"Gigi", Colette
24 March 2023 12:01 am![[personal profile]](https://www.dreamwidth.org/img/silk/identity/user.png)
https://www.ebooksgratuits.com/html/colette_gigi.html
My immediate reaction to this was that, as a short story, it felt like about half of a book with a chunk missing :( If the author had written the whole thing out with the same level of detail that she devotes to the initial set-up, then it would have been twice as long and probably a novel in its own right. But she spends a lot of time depicting her characters and their situation at the start, and then the dènouement feels suddenly stuck in out of nowhere, in a handful of scenes that feel disjointed with no clear progression between them. There didn't seem to be any stage of development or change from the initial relationship.
Perhaps this was because I was reading in French at about three am and thus not sensitive to all Colette's subtleties; there was certainly a large chunk of vocabulary at the start that was simply unfamiliar. (Mme Alvarez toisa sa petite-fille, du canotier en feutre orné d’une plume-couteau, jusqu’aux souliers molière de confection -- I'm assuming from context that this is describing Gigi's clothing, but without looking up all the period vocabulary I have no idea what it means, and have only learned that toiser means to look at somebody because I *did* have to look that up at a later point where it was plot-significant!) But Gaston seems to switch from viewing Gigi as a refreshingly unaffected child to viewing her as a potential mistress to acting the despairing lover without any obvious trigger or transition at all: there isn't any "But without your glasses you're beautiful, Miss Jones!" moment, or even any point where we see it visibly dawn on him for the first time that she has become an adult.

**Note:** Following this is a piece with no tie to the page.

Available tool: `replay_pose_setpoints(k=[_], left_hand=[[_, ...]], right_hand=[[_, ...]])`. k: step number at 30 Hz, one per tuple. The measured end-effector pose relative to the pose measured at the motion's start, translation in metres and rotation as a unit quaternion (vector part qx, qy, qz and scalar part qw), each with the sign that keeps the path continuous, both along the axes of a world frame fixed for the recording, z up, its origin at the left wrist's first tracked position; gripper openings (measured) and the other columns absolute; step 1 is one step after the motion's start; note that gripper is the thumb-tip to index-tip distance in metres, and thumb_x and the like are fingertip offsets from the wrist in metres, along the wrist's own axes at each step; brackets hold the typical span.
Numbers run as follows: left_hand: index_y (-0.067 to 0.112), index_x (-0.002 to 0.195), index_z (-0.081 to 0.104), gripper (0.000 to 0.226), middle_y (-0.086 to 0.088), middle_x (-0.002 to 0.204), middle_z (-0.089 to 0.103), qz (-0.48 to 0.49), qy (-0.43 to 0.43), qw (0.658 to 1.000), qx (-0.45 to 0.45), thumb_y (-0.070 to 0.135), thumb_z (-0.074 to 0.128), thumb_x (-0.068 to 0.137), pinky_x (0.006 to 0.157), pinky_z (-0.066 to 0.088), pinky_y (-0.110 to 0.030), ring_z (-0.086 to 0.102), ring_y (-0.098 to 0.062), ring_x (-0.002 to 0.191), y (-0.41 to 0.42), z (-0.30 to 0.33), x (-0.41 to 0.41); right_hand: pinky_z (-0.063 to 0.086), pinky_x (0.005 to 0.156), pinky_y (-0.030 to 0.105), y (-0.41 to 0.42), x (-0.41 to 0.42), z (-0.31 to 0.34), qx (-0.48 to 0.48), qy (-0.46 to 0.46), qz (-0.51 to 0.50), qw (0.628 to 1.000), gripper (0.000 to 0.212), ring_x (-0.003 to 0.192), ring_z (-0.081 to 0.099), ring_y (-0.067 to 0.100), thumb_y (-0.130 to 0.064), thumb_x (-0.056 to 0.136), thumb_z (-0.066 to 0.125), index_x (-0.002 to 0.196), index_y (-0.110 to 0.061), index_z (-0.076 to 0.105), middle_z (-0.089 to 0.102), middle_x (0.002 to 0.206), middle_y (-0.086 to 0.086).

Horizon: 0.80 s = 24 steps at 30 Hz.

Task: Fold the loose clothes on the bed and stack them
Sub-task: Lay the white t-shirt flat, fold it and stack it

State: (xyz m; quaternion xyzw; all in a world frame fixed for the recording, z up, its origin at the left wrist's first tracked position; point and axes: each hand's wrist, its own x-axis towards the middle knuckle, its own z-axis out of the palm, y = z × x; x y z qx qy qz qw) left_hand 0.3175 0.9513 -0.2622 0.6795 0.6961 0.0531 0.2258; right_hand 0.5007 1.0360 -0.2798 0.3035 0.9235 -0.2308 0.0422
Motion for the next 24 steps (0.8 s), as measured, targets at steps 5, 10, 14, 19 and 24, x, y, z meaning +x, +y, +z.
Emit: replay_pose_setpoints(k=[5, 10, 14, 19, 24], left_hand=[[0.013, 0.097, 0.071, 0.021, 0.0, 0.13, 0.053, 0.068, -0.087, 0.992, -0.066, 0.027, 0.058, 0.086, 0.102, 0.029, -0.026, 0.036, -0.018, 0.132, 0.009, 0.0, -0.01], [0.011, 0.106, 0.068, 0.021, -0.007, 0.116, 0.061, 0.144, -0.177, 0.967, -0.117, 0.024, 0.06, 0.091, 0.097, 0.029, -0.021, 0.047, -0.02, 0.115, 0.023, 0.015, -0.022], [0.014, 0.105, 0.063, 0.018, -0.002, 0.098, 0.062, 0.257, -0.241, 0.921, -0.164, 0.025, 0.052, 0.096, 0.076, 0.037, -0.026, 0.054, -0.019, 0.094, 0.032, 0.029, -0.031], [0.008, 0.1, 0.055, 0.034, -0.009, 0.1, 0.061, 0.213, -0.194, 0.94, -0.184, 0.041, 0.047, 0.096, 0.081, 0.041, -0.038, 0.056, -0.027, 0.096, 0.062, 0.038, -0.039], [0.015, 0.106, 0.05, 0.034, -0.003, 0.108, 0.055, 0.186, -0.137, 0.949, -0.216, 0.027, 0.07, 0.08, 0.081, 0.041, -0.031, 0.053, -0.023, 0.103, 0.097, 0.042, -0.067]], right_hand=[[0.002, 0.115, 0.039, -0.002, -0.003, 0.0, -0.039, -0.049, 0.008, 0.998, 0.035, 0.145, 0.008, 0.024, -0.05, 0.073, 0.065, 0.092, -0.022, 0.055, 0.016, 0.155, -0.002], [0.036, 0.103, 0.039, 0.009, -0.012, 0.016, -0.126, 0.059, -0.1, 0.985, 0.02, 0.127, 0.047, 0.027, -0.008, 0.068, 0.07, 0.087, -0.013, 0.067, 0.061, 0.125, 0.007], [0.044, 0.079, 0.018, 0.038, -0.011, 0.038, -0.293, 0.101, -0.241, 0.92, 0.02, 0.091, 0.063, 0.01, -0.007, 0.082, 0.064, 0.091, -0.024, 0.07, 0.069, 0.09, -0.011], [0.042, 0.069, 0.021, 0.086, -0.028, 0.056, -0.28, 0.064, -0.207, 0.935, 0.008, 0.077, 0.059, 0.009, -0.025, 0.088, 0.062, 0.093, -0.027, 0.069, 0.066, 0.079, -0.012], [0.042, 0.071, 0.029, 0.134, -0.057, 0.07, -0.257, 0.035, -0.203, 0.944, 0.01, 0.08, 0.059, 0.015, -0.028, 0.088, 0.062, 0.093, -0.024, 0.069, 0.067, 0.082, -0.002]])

Nor is there any progression by which Gigi is shown, for example, to become conscious of her own dawning powers of allure, or to try them innocently out on him to unintended and dismaying effect, all of which I could imagine happening in the plot development of a full-length romantic novel. She shows no sign of being anything other than the same worldly-wise but naive schoolgirl who is the despair of her family ambitions at the start of the story, right up to that painfully direct childish counter-proposition of "why can't you just come and visit as a friend of the family, and we can play cards and eat sweets, and not worry about any of that stupid adult business".
And then suddenly, the very next time they see each other she marches up to him and accepts his indecent proposition with the bald statement that she would rather be unhappy with him than without him. (It wasn't even particularly apparent to me at first glance that this *was* what she was doing; her acceptance speech is simply Bonjour… Bonjour, Gaston, of which I *think* the significance is that she doesn't normally address him on an adult-to-adult level as 'Gaston'...!)
Upon which 'the happy man' promptly addresses her grandmother to ask instead for her hand in marriage, and the story ends abruptly.
It's a perfectly good plot, in theory; it just feels as if the entire 'second act' is terribly rushed and underdeveloped. (In fact I gather that the musical adaptation pretty much did just that: add an entire extra act between the 'monkey' scene and Gigi's realisation in the finale, during which we can see the relationship gradually shifting on both sides.)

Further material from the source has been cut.